We eventually come to the fire control road that runs under the rim from the town of Pine all the way east to Christopher Creek. We will cross the control road and go further north thru several cabin communities to Washington Camp. There are a number of trails that start there and go up to the top of the rim and another that follows a creek. We will elect to follow the creek and avoid killing any birders trying to climb up 2000ft to the top of the Mogollon Rim. This is a very lush and beautiful area that attracts a lot of birds.
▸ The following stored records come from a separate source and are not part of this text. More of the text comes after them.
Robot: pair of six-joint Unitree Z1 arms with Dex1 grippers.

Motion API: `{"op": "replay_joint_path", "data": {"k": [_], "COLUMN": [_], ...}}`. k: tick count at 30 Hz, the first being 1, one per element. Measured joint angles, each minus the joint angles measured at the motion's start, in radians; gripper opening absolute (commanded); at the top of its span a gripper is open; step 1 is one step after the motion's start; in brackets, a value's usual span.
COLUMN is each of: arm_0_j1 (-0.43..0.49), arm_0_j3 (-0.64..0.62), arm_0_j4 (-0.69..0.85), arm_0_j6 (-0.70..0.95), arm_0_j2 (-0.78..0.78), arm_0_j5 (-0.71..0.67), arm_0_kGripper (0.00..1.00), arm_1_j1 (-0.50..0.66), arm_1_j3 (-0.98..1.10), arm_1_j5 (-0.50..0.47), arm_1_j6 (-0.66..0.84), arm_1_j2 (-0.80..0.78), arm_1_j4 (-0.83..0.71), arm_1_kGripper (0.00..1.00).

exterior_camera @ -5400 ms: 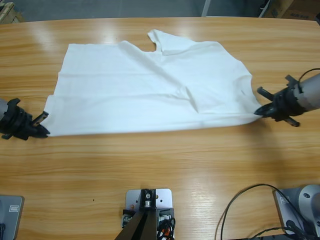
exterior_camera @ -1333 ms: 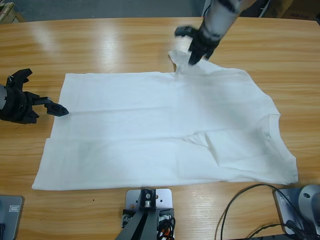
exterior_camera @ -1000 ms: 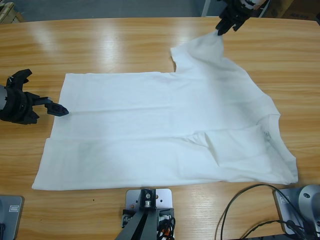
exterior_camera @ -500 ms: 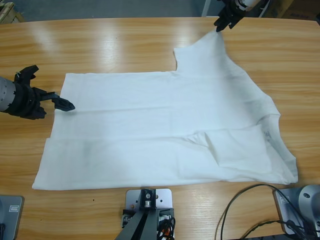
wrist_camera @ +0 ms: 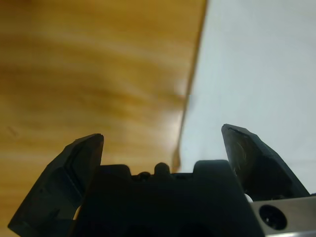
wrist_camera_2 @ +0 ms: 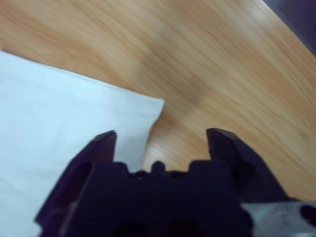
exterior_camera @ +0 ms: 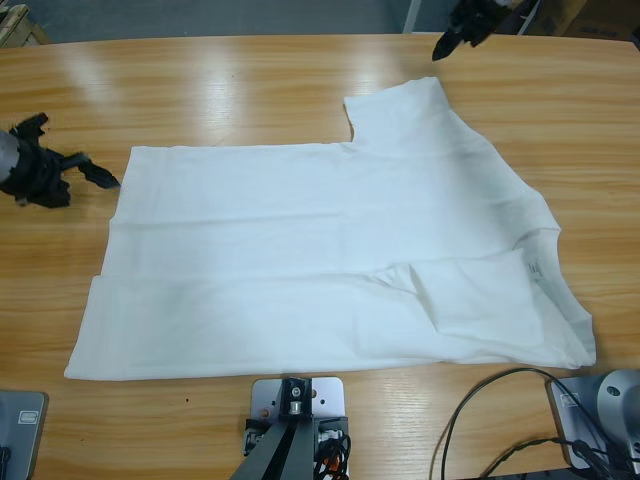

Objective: Fold clothes

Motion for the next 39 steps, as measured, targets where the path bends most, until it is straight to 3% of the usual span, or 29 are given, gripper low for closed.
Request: {"op": "replay_joint_path", "data": {"k": [8,17,39], "arm_0_j1": [0.045,0.063,0.034], "arm_0_j3": [-0.157,-0.251,-0.370], "arm_0_j4": [-0.004,-0.004,0.029], "arm_0_j6": [0.082,0.099,0.102], "arm_0_j2": [0.070,0.180,0.301], "arm_0_j5": [-0.183,-0.256,-0.229], "arm_0_kGripper": [0.826,0.826,0.816], "arm_1_j1": [-0.015,-0.016,-0.025], "arm_1_j3": [0.061,0.076,0.078], "arm_1_j5": [0.000,0.000,0.000], "arm_1_j6": [0.010,0.018,0.023], "arm_1_j2": [-0.053,-0.053,-0.053], "arm_1_j4": [0.006,0.006,0.006], "arm_1_kGripper": [1.000,1.000,0.996]}}
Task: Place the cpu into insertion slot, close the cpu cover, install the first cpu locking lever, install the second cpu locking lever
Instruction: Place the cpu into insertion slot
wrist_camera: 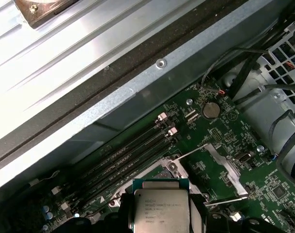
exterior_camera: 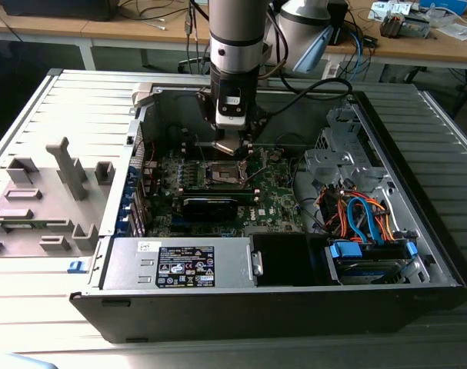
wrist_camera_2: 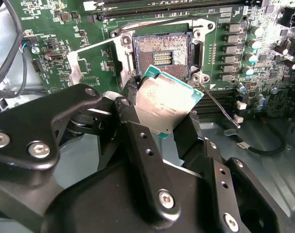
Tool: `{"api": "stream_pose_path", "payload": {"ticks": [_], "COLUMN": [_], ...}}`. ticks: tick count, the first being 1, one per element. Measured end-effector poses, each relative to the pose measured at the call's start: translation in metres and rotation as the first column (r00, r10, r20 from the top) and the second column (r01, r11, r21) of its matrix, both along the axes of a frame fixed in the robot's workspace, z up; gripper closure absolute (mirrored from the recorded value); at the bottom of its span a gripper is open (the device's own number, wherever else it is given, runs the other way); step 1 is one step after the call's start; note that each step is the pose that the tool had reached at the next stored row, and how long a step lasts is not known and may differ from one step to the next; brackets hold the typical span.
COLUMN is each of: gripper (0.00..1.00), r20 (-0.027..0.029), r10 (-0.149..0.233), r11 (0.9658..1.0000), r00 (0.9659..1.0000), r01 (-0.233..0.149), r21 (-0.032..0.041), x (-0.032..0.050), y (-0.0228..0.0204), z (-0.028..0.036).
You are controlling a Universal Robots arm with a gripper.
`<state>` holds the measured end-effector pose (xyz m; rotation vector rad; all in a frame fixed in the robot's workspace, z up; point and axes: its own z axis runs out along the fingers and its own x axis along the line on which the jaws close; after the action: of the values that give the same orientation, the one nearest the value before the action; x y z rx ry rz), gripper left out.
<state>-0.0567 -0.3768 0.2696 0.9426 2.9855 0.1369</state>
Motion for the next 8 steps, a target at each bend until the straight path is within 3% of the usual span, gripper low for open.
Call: {"api": "stream_pose_path", "payload": {"ticks": [8], "gripper": [0.45], "r20": [0.0], "r10": [-0.033], "r11": [0.9995], "r00": [0.9995], "r01": [0.033], "r21": [0.0001], "x": [0.0], "y": [0.0], "z": [-0.0001]}}
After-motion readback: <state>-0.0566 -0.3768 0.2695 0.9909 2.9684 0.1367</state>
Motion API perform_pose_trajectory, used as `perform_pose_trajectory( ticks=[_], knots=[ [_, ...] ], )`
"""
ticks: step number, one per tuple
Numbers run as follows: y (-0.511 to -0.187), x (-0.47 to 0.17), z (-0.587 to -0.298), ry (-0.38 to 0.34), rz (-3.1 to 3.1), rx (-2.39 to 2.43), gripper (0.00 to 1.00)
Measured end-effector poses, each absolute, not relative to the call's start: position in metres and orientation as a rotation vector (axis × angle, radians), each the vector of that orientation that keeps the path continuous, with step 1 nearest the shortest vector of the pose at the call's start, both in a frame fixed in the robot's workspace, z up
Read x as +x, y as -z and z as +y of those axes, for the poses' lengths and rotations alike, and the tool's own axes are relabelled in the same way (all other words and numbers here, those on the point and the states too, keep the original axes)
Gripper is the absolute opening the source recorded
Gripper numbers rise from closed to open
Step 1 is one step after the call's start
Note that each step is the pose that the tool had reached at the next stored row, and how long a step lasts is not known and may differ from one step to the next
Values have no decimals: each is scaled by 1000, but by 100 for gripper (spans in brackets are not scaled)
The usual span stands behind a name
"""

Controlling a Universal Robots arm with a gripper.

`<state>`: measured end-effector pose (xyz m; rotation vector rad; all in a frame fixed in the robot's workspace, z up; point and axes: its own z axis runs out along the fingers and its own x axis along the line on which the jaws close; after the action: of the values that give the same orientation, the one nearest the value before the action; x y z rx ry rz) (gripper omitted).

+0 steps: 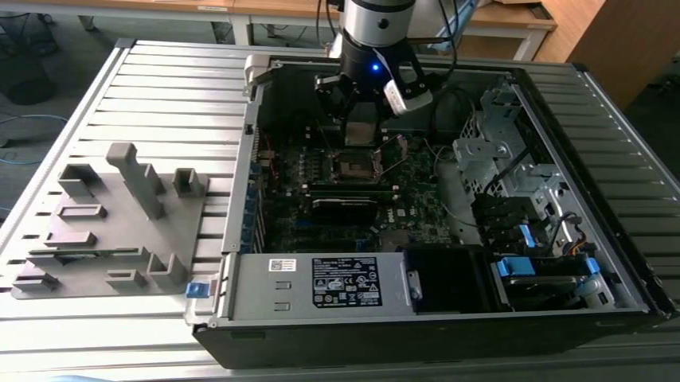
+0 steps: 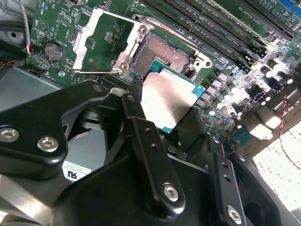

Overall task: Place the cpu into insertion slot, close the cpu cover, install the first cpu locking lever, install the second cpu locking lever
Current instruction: 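Place the cpu into insertion slot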

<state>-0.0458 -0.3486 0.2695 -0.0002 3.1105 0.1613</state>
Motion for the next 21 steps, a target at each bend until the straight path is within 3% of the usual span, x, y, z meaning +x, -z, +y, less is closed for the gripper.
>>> perform_pose_trajectory(
  ticks=[21],
  knots=[
    [-265,-46,-349,-155,3078,361,54]
  ],
)
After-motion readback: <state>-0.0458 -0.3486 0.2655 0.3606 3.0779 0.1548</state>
I hope that some of the migrants have already shown up this early in Spring.

We will also visit another area where highway 87 crosses the East Verde on the way to Pine and Strawberry. This has been a great place to bird everytime we have been there.

Meeting Places: Frys Electronics, 31st Ave and T-bird, NE corner of parking lot.

Time: 7:00am 2nd Spot: McDonalds, I17 and Carefree Hwy, NE corner at 7:30am.

Bring a Lunch; Difficulty 2, Leave Payson at 2:00pm

Contact: Dan Bohlmann at (602) 938-8244 or Email

SAS Field Trip – Estrella Mountain Park & Program @ Estrella Mountain Park
Mar 14 @ 8:00 am – 11:30 am

Estrella Park is located along the Gila River and adjacent hills. The habitat is diverse, varying from desert scrub flood on the flood plain to riparian vegetation dominated by salt cedar (tamarisk species) and some Gooddings Willow. The park itself has Velvet Mesquite and some large Blue Gum species which support nesting by raptors. Irrigation has increased the number of birds seen. The hills south are made of ancient metamorphic rock, exposed plutons, and produce thermals which are friendly to soaring vultures and other species. Expect a variety of bird species and further diversity during migration. Specialties include Vermilion Flycatcher, Red-tailed Hawks, Osprey, Yellow-rumped Warblers, White Pelicans and shore birds when the river flows. Species numbers can be as high as 65.

The walk is approximately 1 to 1.5 miles in length covering 2.5 hours along level terrain.

Meet at the Nature Center at 8:00 am.

Difficulty Level (2) due to its length.

Program to follow at 10:45 “The Wonder of Warblers”

No registration is required, but be sure to check the park website for times and any last minute changes that might have occurred.